Once home, I immediately put the candle in the window, like I have since my children betrayed, attacked, and abandoned, and shunned me.
I no longer can remember how it feels to not hurt all the time.
I forget what my face feels like to smile. I can’t remember the sound of my own laugh. I don’t remember what I look like without the deep agony-bearing furrow in between my eyes.
But I can remember the smell of my elementary school cafeteria.
And I vaguely remember the delight of getting hugs from my children every day and every night.
I distantly…like looking way down a dark underground tunnel…squinting my eyes to see way to the tiny end… remember the security of hearing my dad’s voice on the other end of a phone call.
And, I can remember the sound of giggles and laughter being a part of every single day.
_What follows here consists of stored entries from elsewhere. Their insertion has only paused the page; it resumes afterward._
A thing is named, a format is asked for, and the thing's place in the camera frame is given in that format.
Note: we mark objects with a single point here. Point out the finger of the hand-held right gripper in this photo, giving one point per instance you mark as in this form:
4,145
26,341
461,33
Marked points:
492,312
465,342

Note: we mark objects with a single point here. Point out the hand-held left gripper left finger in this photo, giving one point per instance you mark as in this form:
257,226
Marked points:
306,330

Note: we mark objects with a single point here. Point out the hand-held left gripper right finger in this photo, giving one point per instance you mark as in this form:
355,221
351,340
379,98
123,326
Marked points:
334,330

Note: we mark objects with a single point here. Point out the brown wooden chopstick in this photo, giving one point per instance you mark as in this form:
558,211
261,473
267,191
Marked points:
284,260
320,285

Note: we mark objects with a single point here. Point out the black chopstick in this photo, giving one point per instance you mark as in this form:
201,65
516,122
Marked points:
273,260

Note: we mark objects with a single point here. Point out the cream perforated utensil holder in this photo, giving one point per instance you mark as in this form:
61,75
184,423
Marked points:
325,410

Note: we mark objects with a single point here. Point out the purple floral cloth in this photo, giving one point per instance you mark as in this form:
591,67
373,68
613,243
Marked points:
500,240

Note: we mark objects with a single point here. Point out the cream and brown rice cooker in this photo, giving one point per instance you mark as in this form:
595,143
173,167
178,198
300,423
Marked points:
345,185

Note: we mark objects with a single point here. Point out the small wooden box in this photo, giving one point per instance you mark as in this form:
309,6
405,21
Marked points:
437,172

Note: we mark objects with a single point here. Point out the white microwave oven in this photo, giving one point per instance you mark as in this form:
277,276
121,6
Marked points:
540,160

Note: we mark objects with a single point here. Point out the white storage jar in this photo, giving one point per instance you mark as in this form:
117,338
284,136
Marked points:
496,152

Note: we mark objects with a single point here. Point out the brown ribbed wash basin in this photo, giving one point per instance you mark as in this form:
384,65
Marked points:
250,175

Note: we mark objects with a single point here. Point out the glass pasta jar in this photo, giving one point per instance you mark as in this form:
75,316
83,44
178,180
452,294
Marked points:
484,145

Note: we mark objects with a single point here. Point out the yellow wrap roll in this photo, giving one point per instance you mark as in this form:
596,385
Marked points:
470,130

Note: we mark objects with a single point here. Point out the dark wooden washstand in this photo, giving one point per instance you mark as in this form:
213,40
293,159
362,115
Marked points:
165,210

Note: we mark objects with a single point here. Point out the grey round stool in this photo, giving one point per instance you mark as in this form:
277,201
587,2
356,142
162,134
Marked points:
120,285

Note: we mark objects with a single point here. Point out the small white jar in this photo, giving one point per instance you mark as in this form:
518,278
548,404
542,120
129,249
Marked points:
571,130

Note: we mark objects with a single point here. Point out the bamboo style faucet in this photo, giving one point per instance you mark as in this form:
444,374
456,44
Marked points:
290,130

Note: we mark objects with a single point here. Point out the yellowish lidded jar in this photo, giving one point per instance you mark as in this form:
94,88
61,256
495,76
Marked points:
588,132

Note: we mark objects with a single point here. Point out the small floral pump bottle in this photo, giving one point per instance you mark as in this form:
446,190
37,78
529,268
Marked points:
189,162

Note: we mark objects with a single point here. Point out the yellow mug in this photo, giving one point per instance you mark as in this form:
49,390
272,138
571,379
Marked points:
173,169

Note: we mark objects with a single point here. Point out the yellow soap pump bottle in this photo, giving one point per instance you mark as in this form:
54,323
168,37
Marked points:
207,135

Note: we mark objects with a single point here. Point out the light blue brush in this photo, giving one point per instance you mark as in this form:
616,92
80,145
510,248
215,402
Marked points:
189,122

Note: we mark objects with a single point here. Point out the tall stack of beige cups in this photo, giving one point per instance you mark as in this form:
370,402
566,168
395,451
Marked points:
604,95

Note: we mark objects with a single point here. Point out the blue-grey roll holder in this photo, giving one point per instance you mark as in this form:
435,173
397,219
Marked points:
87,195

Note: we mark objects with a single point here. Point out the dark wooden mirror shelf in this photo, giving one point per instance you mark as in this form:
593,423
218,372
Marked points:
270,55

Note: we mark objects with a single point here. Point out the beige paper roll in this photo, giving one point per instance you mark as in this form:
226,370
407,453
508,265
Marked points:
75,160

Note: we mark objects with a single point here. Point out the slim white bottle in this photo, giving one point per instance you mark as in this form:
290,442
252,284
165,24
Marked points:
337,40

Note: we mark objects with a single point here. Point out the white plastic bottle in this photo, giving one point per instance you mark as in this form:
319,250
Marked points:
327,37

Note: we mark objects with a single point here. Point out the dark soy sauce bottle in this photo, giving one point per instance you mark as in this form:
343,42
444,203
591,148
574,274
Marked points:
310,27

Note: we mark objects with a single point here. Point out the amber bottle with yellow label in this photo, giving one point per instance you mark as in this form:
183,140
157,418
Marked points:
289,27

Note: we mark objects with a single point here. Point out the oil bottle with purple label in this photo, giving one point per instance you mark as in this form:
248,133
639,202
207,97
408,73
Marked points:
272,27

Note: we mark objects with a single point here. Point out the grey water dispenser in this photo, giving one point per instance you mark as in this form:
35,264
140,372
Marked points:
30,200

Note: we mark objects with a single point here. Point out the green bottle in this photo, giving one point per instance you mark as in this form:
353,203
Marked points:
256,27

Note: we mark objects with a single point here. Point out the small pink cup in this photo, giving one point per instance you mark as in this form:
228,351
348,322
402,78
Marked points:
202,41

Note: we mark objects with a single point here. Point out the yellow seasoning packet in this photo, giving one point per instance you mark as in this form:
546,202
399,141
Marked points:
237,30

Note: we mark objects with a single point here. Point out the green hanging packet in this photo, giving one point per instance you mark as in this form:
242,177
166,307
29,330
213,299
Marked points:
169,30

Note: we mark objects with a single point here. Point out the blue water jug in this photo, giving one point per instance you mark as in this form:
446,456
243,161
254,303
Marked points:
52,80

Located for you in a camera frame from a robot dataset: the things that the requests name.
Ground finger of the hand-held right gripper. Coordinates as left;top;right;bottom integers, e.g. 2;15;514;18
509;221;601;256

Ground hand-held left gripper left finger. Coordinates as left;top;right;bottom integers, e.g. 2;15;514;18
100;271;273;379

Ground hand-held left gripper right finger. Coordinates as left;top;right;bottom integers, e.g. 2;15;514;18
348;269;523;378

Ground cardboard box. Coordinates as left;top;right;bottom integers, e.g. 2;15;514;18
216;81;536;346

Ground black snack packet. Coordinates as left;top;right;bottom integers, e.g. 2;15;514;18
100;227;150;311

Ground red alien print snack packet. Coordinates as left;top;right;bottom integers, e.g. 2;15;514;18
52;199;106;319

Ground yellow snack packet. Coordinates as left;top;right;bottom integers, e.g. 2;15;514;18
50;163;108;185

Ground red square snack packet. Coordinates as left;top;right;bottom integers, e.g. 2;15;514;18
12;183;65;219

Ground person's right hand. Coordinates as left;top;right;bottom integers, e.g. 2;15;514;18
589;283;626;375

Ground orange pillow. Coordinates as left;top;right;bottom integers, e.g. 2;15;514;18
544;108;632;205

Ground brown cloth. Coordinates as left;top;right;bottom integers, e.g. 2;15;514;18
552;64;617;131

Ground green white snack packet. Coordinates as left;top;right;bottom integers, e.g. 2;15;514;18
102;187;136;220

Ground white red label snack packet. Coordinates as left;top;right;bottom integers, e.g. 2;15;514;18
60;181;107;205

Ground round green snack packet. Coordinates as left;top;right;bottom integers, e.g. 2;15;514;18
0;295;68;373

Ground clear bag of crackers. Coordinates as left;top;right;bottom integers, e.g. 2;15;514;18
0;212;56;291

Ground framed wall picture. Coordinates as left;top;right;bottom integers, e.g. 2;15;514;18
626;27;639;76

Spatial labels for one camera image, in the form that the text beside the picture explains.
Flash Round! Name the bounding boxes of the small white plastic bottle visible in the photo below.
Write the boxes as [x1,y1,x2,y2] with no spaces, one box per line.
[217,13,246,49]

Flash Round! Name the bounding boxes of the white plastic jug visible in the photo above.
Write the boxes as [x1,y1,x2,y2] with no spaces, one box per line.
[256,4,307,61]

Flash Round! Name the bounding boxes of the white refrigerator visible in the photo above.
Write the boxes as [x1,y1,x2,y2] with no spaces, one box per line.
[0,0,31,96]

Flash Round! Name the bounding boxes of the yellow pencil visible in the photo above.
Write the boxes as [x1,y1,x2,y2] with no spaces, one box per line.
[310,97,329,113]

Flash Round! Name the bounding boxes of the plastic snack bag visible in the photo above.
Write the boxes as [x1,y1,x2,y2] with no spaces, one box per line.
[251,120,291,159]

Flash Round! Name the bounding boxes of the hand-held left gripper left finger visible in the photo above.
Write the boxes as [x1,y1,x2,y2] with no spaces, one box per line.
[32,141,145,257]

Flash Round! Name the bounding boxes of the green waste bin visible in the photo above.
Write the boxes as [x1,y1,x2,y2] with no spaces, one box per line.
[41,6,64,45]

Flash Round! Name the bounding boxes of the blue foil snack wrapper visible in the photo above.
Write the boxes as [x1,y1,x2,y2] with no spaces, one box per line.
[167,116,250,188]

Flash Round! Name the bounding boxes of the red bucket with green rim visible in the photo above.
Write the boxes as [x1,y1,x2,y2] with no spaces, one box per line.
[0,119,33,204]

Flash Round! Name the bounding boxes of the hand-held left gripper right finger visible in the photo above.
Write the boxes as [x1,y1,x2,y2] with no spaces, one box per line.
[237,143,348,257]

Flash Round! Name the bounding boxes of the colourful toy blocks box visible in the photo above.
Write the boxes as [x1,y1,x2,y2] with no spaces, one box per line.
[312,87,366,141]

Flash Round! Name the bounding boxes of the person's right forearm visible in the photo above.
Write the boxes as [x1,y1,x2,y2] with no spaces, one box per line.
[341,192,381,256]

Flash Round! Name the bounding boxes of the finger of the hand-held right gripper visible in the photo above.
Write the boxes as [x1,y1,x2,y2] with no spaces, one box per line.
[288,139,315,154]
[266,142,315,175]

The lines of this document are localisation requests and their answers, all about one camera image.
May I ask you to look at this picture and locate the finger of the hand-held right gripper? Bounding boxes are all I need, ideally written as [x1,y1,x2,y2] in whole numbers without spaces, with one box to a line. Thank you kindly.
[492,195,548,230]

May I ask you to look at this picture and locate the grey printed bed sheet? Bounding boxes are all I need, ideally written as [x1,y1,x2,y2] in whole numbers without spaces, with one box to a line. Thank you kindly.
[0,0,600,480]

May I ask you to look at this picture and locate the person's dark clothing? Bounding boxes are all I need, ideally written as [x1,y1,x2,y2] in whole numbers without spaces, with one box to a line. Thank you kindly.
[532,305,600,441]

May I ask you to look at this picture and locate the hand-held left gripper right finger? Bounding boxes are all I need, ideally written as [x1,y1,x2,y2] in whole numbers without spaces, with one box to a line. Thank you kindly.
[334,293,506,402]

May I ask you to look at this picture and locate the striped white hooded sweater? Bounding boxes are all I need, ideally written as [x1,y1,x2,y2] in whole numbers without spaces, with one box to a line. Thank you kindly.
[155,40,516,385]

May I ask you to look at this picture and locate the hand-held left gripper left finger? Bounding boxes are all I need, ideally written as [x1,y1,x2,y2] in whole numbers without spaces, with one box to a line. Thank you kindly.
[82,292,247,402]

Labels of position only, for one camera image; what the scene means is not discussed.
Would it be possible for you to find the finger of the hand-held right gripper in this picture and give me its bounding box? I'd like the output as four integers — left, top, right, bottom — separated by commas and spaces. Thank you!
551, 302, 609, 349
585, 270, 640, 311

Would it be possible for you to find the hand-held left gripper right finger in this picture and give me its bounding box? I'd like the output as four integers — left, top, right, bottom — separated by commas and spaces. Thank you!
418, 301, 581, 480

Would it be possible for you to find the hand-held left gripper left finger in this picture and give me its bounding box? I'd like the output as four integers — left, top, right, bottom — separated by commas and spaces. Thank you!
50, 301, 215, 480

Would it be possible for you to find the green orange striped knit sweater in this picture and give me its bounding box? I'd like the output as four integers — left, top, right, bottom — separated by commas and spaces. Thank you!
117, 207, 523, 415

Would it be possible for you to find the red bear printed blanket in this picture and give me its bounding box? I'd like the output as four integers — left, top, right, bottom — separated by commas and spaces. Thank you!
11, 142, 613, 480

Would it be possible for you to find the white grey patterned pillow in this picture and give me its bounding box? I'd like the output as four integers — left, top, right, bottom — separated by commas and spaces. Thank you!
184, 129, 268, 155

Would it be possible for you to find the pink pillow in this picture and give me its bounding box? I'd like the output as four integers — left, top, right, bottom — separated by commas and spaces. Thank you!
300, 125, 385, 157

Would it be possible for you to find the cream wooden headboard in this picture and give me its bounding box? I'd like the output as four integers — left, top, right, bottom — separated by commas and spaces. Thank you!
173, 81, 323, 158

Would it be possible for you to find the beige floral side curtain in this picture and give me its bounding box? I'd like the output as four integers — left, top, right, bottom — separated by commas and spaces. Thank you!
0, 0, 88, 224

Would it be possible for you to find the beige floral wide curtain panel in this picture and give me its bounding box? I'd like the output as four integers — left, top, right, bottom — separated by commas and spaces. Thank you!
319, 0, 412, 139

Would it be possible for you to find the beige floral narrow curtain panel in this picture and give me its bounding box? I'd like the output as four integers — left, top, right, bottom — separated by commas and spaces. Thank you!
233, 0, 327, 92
Then, I suddenly feel the depth of pain to remember that we didn’t go one full day in 15 years without the sound of carefree laughter floating around our lives.
I remember the sound, but I can’t hear it anymore.
Keep a candle burning in the window til they come home.
I think it’s now more like, keep a candle burning in the window til I get to go home. Wherever home is, I’m not sure anymore, but it’s GOT to be somewhere — anywhere — that makes this infuriating, unbearable, constant pain stop once and for all.
Now, I’ll keep a candle burning in the window til the day comes when I finally get to go home.